Maccan scrambled onto the timber and sat beside the two men. His feet dragged in the dirt as the horses moved slowly down the road. The two men wanted to know whose recommendation Maccan had secured and they whooped and spat when they found he had none.
“How’s this for a job, laddie,” asked a red-faced man whose jacket was too tight and whose thin necktie barely made it round his thick neck, leaving only a short bit of fabric in front. “Would you like to sit on your arse like this and ride down this fine road and collect a wage?”
It seemed like a splendid idea and Maccan nodded and the men laughed.
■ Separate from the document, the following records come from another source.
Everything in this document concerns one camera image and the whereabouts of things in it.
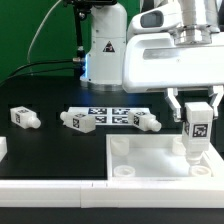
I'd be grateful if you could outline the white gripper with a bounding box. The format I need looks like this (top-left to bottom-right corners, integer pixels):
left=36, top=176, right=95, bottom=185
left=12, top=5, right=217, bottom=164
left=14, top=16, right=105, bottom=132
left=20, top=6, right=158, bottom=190
left=122, top=6, right=224, bottom=122

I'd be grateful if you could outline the white square table top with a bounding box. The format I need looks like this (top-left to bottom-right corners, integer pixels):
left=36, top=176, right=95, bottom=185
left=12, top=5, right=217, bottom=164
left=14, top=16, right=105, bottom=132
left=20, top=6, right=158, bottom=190
left=106, top=134, right=214, bottom=180

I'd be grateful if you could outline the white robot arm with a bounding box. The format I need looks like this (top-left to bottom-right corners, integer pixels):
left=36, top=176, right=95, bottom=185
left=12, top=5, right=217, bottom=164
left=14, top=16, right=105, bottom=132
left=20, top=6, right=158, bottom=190
left=81, top=0, right=224, bottom=121

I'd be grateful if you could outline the white sheet with tags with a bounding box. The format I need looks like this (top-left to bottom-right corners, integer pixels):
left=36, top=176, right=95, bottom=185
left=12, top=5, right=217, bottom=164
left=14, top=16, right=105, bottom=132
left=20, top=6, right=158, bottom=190
left=67, top=106, right=151, bottom=126

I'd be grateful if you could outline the white block left edge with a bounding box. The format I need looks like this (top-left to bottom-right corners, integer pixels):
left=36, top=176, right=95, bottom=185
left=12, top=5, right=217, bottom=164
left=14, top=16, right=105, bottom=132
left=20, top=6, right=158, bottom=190
left=0, top=137, right=7, bottom=162

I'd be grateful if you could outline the white fence wall rail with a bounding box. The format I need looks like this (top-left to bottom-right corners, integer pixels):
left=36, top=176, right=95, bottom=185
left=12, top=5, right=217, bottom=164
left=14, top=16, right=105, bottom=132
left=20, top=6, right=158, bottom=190
left=0, top=137, right=224, bottom=208

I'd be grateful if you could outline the black camera pole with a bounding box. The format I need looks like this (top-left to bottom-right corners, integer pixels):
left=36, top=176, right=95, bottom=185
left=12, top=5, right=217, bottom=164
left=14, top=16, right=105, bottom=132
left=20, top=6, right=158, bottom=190
left=63, top=0, right=118, bottom=68

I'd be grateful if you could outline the grey cable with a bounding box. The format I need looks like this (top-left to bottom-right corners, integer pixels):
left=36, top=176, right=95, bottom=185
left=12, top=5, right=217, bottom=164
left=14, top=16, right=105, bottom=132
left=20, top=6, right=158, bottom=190
left=26, top=0, right=64, bottom=64

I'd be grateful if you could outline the black cable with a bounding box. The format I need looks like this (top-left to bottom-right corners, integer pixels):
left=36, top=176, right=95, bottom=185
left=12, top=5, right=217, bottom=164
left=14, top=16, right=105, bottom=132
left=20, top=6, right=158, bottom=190
left=0, top=59, right=83, bottom=87

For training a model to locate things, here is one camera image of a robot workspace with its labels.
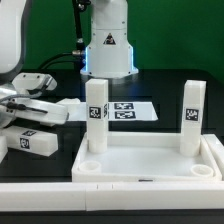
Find white obstacle bar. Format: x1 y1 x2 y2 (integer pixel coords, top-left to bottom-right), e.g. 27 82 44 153
0 181 224 212
0 136 8 163
204 134 224 180

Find black cables at base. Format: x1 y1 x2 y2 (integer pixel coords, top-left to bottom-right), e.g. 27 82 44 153
38 0 92 70

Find white desk top tray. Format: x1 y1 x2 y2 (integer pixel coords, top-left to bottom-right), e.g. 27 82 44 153
72 132 222 182

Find white front obstacle bar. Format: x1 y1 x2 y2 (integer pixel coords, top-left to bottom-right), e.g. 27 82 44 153
0 181 224 212

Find white right obstacle bar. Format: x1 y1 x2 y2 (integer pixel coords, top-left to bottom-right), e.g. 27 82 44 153
204 134 224 180

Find white left obstacle bar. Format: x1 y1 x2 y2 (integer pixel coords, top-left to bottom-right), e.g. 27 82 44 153
0 136 8 163

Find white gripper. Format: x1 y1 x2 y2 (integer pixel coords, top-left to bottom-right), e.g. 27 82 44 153
0 96 70 128

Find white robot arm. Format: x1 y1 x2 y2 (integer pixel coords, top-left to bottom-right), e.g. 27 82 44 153
0 0 138 128

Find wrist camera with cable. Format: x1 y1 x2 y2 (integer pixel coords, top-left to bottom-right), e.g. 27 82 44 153
0 73 57 103

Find white sheet with tags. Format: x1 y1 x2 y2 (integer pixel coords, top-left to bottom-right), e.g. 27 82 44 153
69 102 158 121

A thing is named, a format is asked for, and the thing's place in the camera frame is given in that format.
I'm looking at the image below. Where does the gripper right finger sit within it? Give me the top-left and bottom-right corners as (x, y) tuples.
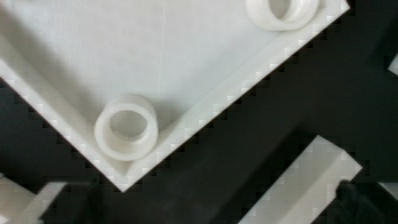
(327, 181), (398, 224)

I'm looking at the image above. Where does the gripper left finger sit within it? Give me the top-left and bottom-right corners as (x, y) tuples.
(0, 173), (66, 224)

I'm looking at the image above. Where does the white square tabletop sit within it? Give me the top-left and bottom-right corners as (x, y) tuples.
(0, 0), (350, 189)

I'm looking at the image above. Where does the white fence wall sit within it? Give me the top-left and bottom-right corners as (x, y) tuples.
(238, 136), (362, 224)

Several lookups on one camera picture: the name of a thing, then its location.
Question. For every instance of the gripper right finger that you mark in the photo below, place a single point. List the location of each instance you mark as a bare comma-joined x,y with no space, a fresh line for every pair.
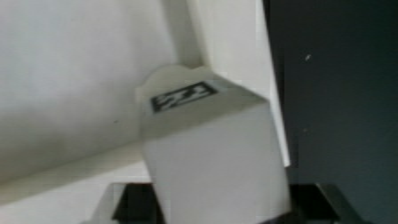
322,205

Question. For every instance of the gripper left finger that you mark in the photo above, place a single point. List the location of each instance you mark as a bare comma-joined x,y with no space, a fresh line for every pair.
128,205

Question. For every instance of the white leg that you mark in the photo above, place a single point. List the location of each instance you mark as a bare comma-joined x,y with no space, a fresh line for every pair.
212,149

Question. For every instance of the white square tabletop part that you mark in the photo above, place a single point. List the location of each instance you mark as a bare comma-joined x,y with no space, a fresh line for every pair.
82,48
The man on the high seat, whose name was Ed McGlynn, winked or twitched, Maccan could not discern which, and pronounced, between sucks, that they might give him a bit of a try. His heavy eyelids closed and opened and his lips turned into a sneer. Yet, when he turned and asked Maccan who he was, his voice had a kindly quality. John Donaldson and Vincent McGrath were the names of the others and they peered at the newcomer and joked, delighted by the turn of fortune. Donaldson took Maccan’s hand and examined it and laughed. Maccan lifted his face and enjoyed the game of hide and seek played by the sun and clouds. The ride lasted little more than a mile. Donaldson and McGrath hauled up the plank and the horses pulled the wagon down a long incline tangled with gorse. They stopped by a rain-filled stream that poured down a green tumulus, gushed beside the road and then joined the Boyne. The peat-dark water twisted against a large outcropping of stone and broke into two coiled fingers of foam. Anchored on an immense slab of river-worn rock, two antique, stone arches reached for each bank and supported a narrow bridge. The old bridge had been shedding its stones into irregular heaps on the central rock. Serried, sharp stones lined both sides of the bridge and the gaps where the stones had fallen gave it the appearance of an elder’s man’s teeth. McGlynn stopped the wagon and the men jumped down. Maccan watched the crew chief walk out on the bridge, lean over the side and spit into the foam. McGrath laughed and Donaldson passed out large hammers and crowbars.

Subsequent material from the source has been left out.